* What the task requires *
From the first line to the last, print the data exactly as it appears.

═══

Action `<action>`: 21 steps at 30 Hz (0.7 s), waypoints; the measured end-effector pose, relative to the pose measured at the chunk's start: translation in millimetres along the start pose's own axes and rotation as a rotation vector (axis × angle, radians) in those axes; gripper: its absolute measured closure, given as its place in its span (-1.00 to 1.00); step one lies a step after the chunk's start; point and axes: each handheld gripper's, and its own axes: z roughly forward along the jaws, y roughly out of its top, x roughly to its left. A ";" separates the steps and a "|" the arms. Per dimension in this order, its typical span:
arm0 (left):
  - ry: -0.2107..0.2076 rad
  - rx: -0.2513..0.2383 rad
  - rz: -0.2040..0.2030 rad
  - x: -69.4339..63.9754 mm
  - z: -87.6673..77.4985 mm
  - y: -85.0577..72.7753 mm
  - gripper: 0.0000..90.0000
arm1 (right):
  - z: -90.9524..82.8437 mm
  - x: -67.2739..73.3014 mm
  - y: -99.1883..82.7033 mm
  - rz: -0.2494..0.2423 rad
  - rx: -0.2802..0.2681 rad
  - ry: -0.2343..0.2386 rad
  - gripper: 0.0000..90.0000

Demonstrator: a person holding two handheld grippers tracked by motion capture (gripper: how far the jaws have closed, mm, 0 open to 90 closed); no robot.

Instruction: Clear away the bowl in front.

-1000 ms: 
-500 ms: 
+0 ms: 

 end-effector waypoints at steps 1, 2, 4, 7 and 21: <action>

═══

* Your response *
Action `<action>`: 21 steps at 30 Hz (0.7 s), waypoints; the measured end-effector pose, relative to the pose measured at the chunk's start: translation in millimetres along the start pose's own axes and rotation as a rotation vector (axis × angle, radians) in those axes; gripper: its absolute measured closure, given as its place in its span (-1.00 to 1.00); step one lies a step after the chunk's start; point and axes: each handheld gripper's, and its own axes: z roughly forward along the jaws, y roughly out of its top, x roughly to its left. A ";" separates the steps and a "|" the arms. Per dimension in this order, its typical span:
arm0 (left):
  - ry: -0.2107..0.2076 rad
  - rx: -0.2513..0.2383 rad
  - rz: -0.2040..0.2030 rad
  - x: -69.4339..63.9754 mm
  - z: -87.6673..77.4985 mm
  - y: -85.0577..72.7753 mm
  - gripper: 0.0000..90.0000
arm1 (right):
  - z: -90.9524..82.8437 mm
  - x: -67.2739..73.3014 mm
  - y: -99.1883..82.7033 mm
  - rz: -0.2494..0.2423 rad
  - rx: -0.2802..0.2681 rad
  - ry: -0.2343..0.2386 rad
  - gripper: 0.0000..90.0000

Demonstrator: a person holding two handheld grippers tracked by motion capture (gripper: how far the jaws have closed, mm, 0 open to 90 closed); no robot.

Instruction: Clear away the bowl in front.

-1000 ms: 
-500 ms: 
+0 ms: 

 end-effector waypoints at steps 1, 2, 4, 7 and 21: <action>

This is the complete answer.